● ACTIVITY
The answer must be every line of the data that holds the word "chair".

◇ ◇ ◇ ◇ ◇

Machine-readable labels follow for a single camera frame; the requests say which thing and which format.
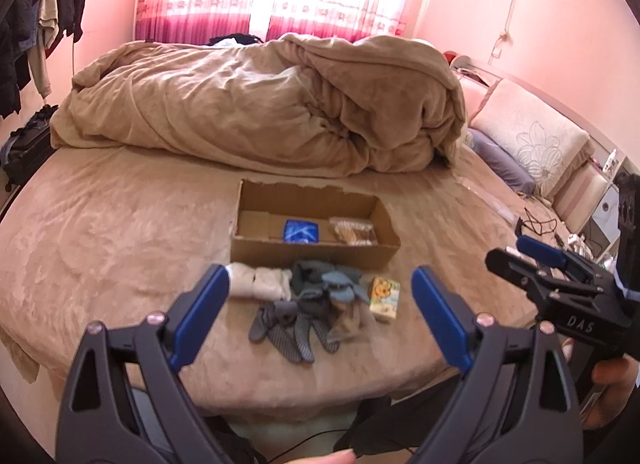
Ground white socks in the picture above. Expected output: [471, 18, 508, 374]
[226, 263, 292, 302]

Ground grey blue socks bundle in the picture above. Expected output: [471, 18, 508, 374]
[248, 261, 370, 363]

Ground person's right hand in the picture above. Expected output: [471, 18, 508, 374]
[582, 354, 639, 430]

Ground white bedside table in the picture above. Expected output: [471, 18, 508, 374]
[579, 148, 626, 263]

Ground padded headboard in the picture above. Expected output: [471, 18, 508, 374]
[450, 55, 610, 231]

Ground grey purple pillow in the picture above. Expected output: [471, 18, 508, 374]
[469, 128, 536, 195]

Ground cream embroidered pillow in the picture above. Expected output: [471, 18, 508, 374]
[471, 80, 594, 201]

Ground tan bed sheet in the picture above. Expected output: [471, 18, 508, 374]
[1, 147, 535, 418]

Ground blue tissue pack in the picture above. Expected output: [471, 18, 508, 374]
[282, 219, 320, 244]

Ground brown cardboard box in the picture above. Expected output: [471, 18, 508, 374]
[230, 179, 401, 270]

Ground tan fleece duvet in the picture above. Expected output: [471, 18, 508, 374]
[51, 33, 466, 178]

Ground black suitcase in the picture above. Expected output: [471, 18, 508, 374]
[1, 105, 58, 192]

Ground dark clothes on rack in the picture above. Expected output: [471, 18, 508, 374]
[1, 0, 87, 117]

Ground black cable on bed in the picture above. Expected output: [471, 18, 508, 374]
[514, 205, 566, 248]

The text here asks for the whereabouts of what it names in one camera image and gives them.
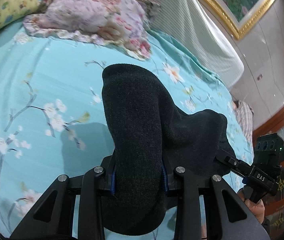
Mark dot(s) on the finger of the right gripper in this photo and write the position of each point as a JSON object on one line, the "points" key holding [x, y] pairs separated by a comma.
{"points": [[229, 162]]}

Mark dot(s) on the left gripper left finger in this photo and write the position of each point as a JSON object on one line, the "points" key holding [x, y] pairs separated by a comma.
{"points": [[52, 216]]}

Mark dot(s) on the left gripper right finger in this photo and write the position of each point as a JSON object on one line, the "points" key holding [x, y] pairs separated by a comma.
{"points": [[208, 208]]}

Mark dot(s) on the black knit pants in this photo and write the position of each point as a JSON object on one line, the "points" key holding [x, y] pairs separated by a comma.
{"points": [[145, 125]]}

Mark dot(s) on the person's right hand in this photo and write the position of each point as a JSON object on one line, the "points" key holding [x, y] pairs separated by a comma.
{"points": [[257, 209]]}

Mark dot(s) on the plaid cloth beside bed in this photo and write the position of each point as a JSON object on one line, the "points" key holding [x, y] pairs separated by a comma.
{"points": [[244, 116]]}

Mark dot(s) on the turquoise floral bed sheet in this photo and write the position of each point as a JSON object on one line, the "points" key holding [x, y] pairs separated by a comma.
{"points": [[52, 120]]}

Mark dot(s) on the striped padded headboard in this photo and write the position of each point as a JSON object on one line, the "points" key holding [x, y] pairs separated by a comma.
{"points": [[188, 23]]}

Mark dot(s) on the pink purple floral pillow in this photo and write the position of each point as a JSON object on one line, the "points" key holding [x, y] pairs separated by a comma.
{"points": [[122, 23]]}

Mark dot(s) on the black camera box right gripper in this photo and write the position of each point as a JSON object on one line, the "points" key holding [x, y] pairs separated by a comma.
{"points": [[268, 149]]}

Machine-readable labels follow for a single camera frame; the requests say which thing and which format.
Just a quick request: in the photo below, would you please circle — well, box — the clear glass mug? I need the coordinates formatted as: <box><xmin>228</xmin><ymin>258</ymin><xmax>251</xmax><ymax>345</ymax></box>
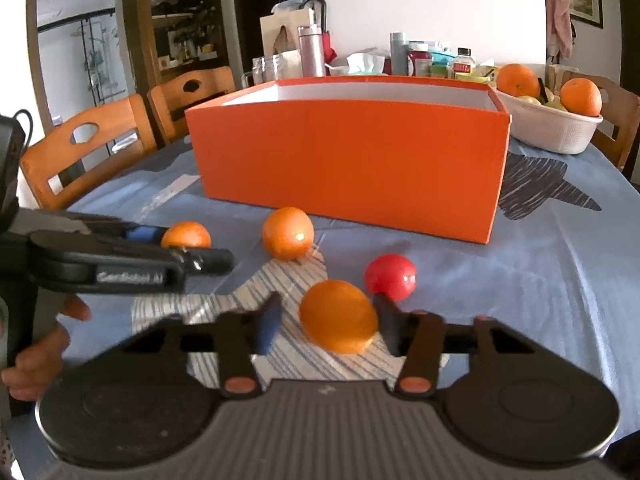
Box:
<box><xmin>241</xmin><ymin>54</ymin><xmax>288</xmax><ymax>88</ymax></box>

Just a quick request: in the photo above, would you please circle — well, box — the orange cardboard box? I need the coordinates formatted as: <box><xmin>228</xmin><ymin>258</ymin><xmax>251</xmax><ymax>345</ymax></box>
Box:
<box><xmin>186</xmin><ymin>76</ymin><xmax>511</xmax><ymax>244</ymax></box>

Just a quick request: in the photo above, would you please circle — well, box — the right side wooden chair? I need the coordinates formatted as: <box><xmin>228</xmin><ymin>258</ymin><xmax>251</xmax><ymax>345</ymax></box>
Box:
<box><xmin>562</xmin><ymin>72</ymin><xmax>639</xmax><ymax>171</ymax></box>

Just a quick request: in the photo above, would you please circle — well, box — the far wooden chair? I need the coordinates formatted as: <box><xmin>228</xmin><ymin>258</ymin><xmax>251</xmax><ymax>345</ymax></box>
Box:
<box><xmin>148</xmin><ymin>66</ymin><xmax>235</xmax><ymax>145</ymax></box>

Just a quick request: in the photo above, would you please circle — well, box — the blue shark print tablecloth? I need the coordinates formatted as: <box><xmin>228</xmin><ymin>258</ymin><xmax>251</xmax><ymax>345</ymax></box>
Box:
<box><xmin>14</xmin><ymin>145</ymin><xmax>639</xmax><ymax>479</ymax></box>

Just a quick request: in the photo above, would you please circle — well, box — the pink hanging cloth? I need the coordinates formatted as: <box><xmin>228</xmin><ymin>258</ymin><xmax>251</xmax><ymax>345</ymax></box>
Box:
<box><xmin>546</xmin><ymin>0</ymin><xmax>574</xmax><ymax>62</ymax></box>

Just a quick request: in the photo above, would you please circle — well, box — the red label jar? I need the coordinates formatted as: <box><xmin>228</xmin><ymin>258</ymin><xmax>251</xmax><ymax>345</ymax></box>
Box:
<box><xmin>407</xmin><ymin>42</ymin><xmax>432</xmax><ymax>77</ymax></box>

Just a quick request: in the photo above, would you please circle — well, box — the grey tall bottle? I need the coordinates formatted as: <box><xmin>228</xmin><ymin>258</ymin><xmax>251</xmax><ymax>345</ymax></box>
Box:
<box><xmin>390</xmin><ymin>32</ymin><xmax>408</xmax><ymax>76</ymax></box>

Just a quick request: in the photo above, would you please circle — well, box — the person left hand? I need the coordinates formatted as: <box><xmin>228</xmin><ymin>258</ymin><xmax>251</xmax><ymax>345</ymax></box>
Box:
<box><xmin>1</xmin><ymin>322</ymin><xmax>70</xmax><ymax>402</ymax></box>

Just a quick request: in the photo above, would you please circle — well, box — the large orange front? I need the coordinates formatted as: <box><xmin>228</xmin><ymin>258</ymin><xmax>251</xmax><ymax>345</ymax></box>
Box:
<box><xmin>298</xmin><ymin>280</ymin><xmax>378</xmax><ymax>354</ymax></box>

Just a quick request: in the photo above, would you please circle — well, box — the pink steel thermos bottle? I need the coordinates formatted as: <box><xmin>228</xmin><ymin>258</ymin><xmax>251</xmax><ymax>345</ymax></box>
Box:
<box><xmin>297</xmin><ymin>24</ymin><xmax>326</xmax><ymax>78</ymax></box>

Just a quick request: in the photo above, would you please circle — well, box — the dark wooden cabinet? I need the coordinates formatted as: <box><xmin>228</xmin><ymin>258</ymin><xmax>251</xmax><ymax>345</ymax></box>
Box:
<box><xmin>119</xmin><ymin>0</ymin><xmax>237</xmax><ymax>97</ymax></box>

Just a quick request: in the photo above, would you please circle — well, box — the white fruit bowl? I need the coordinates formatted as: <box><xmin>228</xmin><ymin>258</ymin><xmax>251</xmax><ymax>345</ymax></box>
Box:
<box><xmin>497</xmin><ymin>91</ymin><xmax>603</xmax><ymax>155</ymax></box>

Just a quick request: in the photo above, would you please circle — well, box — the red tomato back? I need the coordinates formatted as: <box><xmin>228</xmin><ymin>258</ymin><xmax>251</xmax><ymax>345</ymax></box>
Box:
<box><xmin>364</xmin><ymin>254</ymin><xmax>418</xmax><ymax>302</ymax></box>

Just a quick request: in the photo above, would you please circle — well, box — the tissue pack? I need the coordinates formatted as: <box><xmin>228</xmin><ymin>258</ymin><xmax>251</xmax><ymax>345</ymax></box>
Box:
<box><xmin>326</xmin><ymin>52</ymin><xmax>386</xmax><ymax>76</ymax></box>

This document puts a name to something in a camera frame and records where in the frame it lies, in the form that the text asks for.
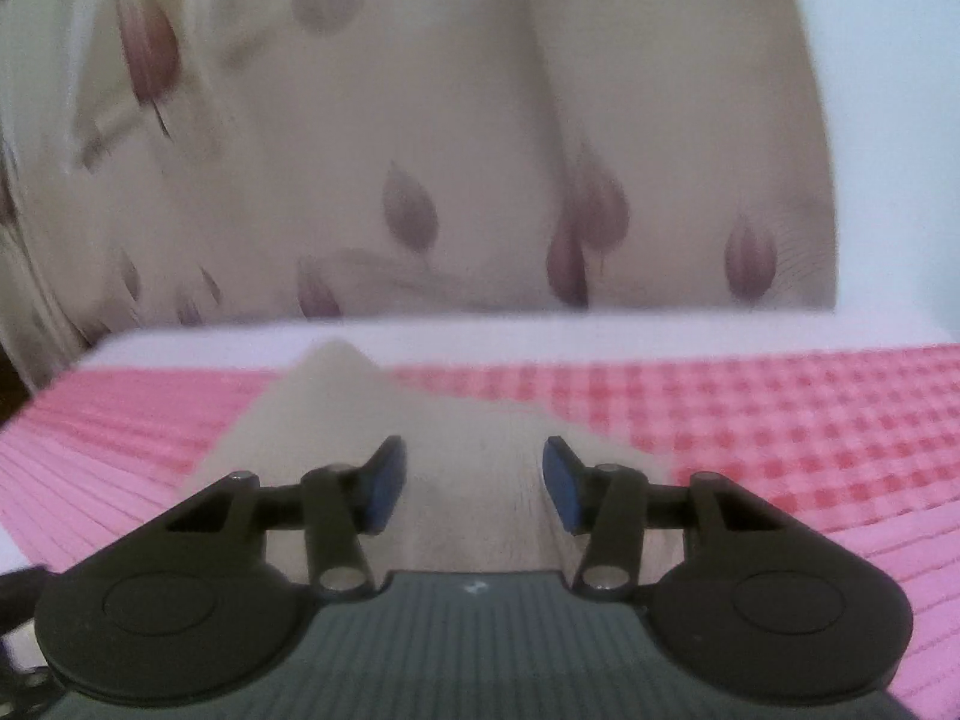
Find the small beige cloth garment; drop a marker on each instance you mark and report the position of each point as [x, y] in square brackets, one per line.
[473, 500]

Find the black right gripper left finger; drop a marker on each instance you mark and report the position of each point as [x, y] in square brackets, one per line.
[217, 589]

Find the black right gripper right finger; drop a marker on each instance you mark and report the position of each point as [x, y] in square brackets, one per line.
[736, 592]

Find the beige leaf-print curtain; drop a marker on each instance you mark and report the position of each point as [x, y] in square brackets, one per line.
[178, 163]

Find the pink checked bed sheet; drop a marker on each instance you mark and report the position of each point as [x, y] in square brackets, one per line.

◇ ◇ ◇ ◇ ◇

● EXPECTED ANSWER
Just a quick request: in the photo above, would you please circle — well, box — the right side wooden chair? I need the coordinates formatted as: <box><xmin>228</xmin><ymin>258</ymin><xmax>251</xmax><ymax>345</ymax></box>
Just a quick request: in the photo above, would you please circle — well, box — the far wooden chair? I need the coordinates formatted as: <box><xmin>228</xmin><ymin>258</ymin><xmax>251</xmax><ymax>345</ymax></box>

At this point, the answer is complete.